The lid of the major chamber can be removed from the minor chamber. The minor chamber supports the printheads. The minor chamber contains a printhead support piece and is not required to be larger than necessary. Each chamber has a set of spatially separated flap valves, which can be opened at the central print nozzle entrance. Each flap valve can be opened individually when the nozzles enter an opening. This prevents air or particles from entering the main chamber where 3D printing will take place. It is similar to double doors that block wind entry into a building or airlocks on ships. The lid is equipped with 3 or more removable attachment tabs to join the minor and major chambers. Sidewall guide straps are used to prevent the lid and sidewall of major chamber from touching or dragging on the object being made. There is also a central port to attach the manufacturing head. The disposable and quick-detachable manufacturing head subassemblies, as well as nozzles, attach to the non-disposable 3D printer’s manufacturing heads. These heads can include an extrusionhead, nozzle, feeders or a spray/sprayjet and nozzle that may come in contact with the material being printed. After each use, these parts should be disposed of.

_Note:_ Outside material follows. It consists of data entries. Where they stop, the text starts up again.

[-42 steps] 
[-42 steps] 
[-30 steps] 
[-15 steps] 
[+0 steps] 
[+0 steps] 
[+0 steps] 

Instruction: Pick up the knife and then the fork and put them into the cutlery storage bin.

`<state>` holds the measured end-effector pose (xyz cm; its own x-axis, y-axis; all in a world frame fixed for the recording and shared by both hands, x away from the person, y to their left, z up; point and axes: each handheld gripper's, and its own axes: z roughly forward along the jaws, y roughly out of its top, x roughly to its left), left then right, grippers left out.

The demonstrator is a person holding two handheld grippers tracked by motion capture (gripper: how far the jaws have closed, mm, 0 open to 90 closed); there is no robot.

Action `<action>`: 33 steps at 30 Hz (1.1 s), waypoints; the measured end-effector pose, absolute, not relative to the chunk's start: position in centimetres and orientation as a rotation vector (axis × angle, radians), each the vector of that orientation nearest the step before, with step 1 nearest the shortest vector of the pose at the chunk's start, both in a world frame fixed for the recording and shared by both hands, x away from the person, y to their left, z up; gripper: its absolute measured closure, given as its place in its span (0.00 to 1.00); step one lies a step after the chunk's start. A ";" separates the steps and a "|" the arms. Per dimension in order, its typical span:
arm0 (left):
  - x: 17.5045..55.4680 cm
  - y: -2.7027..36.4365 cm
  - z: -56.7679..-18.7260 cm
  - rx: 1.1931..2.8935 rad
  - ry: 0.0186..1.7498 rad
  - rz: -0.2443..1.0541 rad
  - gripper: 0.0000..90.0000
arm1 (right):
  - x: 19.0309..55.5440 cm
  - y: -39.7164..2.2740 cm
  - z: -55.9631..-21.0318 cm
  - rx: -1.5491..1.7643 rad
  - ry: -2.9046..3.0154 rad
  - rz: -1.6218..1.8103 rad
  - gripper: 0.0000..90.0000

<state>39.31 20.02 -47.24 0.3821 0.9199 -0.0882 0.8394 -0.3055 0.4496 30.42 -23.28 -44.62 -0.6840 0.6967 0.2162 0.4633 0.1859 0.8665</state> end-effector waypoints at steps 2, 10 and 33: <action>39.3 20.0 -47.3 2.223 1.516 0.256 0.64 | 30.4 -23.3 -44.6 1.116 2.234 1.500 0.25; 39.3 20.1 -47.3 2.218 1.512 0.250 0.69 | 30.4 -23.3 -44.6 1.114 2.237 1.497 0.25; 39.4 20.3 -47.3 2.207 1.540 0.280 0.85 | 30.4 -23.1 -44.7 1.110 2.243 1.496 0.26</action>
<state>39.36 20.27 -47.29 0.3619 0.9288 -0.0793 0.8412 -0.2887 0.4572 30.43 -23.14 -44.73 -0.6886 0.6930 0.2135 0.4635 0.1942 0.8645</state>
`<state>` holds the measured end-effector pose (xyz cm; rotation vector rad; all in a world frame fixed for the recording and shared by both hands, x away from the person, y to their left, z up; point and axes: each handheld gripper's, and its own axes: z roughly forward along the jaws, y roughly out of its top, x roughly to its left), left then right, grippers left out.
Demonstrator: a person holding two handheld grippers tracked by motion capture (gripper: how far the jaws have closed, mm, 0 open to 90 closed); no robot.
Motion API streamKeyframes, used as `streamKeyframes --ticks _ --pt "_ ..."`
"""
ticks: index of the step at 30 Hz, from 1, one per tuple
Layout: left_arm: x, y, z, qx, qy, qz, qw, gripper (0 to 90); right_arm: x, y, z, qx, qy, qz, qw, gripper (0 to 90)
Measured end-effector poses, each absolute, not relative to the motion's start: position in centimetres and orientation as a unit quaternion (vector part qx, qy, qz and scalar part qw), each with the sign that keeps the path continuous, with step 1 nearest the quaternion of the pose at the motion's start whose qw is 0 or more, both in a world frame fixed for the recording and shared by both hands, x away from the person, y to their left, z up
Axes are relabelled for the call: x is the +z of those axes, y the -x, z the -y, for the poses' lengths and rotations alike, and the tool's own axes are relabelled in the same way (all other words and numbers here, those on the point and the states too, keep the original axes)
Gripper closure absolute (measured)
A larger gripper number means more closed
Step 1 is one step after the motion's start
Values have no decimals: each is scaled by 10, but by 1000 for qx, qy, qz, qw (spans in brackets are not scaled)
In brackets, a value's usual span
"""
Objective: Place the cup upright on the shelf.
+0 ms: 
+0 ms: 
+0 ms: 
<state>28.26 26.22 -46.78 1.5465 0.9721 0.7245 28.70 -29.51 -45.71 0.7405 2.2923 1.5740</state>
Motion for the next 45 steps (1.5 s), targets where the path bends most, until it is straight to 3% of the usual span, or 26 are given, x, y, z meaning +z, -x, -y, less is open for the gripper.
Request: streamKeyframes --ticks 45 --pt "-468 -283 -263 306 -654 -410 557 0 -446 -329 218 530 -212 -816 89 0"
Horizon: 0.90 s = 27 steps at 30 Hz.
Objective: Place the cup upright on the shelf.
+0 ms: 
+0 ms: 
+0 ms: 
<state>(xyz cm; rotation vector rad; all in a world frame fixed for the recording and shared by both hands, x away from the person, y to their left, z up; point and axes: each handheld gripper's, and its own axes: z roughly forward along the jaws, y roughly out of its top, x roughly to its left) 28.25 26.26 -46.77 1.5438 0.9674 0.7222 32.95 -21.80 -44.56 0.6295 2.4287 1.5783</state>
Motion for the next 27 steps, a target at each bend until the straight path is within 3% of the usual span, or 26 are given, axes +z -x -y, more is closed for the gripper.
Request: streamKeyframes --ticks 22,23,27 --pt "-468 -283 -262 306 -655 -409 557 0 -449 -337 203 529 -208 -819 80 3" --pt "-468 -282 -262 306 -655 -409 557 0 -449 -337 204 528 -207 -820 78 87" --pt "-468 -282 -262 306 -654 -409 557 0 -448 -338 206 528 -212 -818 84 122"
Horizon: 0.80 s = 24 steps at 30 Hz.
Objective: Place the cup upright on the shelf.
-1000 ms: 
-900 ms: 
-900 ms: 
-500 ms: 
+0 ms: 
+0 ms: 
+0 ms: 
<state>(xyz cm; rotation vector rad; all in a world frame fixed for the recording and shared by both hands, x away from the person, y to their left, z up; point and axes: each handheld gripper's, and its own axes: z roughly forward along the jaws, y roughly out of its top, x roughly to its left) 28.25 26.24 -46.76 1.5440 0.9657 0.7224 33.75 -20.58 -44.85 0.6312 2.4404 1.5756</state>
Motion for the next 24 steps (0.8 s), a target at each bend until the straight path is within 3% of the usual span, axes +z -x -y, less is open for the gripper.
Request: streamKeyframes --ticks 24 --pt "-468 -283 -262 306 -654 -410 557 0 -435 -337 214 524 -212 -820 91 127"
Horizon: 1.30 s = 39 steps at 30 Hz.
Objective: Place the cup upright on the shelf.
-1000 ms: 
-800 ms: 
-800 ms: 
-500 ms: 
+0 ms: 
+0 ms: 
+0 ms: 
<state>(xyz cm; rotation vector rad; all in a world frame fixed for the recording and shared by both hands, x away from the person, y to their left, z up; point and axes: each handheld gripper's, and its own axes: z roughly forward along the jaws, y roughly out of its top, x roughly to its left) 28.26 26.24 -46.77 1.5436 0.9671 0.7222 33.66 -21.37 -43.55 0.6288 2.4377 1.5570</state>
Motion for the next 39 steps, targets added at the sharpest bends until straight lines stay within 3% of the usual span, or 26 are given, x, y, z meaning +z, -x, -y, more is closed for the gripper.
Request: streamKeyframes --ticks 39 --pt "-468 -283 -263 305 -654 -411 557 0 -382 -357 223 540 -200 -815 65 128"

A pair of chambers provide a safe environment for the 3D printing lamellas. The first major chamber contains a sealed interior for droplet nozzles. A second chamber is located atop the main chamber and allows for another sealed entrance. This prevents air and particles from entering the major chamber. The nozzles create layers of structures using computer control via software models. While the major chamber allows independent X-Y and Z motions of the nozzles, Examples include chambers that print tissue, live or dead; tissue substrates like collagen fibers, proteoglycan and elastin fibers; biological organs or models of them within a disposable, sterile chamber. Alternative additive manufacturing head types include plasma deposition, fused-deposition modeling (FOM), electron beam freeform fabrication (OMLS), direct metal laser sintering(OMLS), electron melting (SLM), select heat sintering/SHS), laminated object manufacturing (LOM), stereolithography, SLA, digital light processing, multi-jet modeling, etc. Combinations of material supply heads can be used to combine extruded and sputtered/sprayed materials within one chamber.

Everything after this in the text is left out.